Exercise details: Line by line, transcribe the listing below exactly.

>>>

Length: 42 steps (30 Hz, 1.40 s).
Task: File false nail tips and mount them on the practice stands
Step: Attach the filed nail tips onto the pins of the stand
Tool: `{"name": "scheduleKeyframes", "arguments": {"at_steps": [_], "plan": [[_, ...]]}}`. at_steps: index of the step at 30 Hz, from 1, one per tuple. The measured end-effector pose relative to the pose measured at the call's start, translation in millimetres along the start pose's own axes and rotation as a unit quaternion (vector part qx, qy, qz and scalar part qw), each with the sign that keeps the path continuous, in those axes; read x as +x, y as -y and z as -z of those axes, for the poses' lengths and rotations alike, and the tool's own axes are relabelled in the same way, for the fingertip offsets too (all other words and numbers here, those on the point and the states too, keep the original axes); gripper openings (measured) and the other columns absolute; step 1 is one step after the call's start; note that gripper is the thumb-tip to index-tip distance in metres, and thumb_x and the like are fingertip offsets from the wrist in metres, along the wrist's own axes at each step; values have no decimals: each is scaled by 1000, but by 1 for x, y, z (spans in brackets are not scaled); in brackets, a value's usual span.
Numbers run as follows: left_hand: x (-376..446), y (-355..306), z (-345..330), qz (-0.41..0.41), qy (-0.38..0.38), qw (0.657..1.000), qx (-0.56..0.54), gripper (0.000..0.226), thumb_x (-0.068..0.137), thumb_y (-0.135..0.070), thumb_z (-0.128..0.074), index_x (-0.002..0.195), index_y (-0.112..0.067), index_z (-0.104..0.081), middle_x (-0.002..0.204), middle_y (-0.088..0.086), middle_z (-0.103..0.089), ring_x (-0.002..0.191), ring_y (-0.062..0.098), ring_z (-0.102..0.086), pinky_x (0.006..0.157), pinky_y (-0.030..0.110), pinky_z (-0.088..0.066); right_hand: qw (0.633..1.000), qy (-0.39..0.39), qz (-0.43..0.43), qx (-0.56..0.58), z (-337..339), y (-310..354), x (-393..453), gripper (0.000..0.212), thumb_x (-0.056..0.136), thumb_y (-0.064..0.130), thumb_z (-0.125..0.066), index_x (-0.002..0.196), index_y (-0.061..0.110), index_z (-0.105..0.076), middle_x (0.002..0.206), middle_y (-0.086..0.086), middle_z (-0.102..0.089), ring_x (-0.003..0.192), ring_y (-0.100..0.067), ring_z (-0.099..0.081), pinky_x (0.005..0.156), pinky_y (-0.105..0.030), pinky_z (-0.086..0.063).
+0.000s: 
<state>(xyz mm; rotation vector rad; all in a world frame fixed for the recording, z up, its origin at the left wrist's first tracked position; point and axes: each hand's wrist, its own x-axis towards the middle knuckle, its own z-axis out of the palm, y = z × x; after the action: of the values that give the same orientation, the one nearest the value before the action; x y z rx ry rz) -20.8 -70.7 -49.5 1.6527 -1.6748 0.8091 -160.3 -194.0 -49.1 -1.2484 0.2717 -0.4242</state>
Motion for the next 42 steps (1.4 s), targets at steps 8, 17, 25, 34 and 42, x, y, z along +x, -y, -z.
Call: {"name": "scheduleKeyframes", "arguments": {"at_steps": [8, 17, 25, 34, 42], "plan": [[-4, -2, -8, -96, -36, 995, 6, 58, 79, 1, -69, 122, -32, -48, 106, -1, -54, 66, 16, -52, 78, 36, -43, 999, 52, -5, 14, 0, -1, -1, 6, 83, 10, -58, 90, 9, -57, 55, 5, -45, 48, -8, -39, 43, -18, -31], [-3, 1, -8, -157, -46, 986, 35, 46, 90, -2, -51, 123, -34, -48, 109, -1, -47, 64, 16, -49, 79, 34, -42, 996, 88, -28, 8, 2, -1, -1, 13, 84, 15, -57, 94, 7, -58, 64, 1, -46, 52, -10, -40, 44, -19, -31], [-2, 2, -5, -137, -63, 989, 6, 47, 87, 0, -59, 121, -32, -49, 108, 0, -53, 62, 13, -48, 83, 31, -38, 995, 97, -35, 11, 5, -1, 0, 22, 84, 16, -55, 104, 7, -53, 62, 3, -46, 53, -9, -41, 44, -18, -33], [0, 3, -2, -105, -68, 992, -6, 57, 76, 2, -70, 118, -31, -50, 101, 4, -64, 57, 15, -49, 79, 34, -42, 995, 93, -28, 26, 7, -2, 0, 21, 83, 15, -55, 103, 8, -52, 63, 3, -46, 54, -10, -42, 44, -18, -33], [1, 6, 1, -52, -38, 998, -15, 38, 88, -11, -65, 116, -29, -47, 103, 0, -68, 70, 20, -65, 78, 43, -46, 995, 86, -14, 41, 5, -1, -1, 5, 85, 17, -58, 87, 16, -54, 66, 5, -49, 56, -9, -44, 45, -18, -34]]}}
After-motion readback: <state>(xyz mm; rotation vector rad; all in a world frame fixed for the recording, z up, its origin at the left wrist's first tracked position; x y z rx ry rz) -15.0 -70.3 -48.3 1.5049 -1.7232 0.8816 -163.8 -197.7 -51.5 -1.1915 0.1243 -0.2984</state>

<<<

Written response:
Length: 42 steps (30 Hz, 1.40 s).
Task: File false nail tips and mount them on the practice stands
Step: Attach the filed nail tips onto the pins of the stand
Tool: `{"name": "scheduleKeyframes", "arguments": {"at_steps": [_], "plan": [[_, ...]]}}`. at_steps: index of the step at 30 Hz, from 1, one per tuple. The measured end-effector pose relative to the pose measured at the call's start, translation in millimetres along the start pose's own axes and rotation as a unit quaternion (vector part qx, qy, qz and scalar part qw), each with the sign that keeps the path continuous, in those axes; read x as +x, y as -y and z as -z of those axes, for the poses' lengths and rotations alike, and the tool's own axes are relabelled in the same way, for the fingertip offsets too (all other words and numbers here, those on the point and the states too, keep the original axes); gripper openings (measured) and the other columns absolute; step 1 is one step after the call's start; note that gripper is the thumb-tip to index-tip distance in metres, and thumb_x and the like are fingertip offsets from the wrist in metres, along the wrist's own axes at each step; values have no decimals: each is scaled by 1000, but by 1 for x, y, z (spans in brackets are not scaled); in brackets, a value's usual span.
Numbers run as follows: left_hand: x (-376..446), y (-355..306), z (-345..330), qz (-0.41..0.41), qy (-0.38..0.38), qw (0.657..1.000), qx (-0.56..0.54), gripper (0.000..0.226), thumb_x (-0.068..0.137), thumb_y (-0.135..0.070), thumb_z (-0.128..0.074), index_x (-0.002..0.195), index_y (-0.112..0.067), index_z (-0.104..0.081), middle_x (-0.002..0.204), middle_y (-0.088..0.086), middle_z (-0.103..0.089), ring_x (-0.002..0.191), ring_y (-0.062..0.098), ring_z (-0.102..0.086), pinky_x (0.006..0.157), pinky_y (-0.030..0.110), pinky_z (-0.088..0.066); right_hand: qw (0.633..1.000), qy (-0.39..0.39), qz (-0.43..0.43), qx (-0.56..0.58), z (-337..339), y (-310..354), x (-393..453), gripper (0.000..0.212), thumb_x (-0.056..0.136), thumb_y (-0.064..0.130), thumb_z (-0.125..0.066), index_x (-0.002..0.196), index_y (-0.061..0.110), index_z (-0.105..0.076), middle_x (0.002..0.206), middle_y (-0.086..0.086), middle_z (-0.102..0.089), ring_x (-0.003..0.192), ring_y (-0.100..0.067), ring_z (-0.099..0.081), pinky_x (0.005..0.156), pinky_y (-0.105..0.030), pinky_z (-0.086..0.063).
+0.000s: 
<state>(xyz mm; rotation vector rad; all in a world frame fixed for the recording, z up, its origin at the left wrist's first tracked position; point and axes: each hand's wrist, its own x-axis towards the middle knuckle, its own z-axis out of the palm, y = z × x; after the action: of the values that give the same orientation, the one nearest the value before the action; x y z rx ry rz) -20.8 -70.7 -49.5 1.6527 -1.6748 0.8091 -160.3 -194.0 -49.1 -1.2484 0.2717 -0.4242</state>
Motion for the next 42 steps (1.4 s), targets at steps 8, 17, 25, 34 and 42, x, y, z along +x, -y, -z.
Call: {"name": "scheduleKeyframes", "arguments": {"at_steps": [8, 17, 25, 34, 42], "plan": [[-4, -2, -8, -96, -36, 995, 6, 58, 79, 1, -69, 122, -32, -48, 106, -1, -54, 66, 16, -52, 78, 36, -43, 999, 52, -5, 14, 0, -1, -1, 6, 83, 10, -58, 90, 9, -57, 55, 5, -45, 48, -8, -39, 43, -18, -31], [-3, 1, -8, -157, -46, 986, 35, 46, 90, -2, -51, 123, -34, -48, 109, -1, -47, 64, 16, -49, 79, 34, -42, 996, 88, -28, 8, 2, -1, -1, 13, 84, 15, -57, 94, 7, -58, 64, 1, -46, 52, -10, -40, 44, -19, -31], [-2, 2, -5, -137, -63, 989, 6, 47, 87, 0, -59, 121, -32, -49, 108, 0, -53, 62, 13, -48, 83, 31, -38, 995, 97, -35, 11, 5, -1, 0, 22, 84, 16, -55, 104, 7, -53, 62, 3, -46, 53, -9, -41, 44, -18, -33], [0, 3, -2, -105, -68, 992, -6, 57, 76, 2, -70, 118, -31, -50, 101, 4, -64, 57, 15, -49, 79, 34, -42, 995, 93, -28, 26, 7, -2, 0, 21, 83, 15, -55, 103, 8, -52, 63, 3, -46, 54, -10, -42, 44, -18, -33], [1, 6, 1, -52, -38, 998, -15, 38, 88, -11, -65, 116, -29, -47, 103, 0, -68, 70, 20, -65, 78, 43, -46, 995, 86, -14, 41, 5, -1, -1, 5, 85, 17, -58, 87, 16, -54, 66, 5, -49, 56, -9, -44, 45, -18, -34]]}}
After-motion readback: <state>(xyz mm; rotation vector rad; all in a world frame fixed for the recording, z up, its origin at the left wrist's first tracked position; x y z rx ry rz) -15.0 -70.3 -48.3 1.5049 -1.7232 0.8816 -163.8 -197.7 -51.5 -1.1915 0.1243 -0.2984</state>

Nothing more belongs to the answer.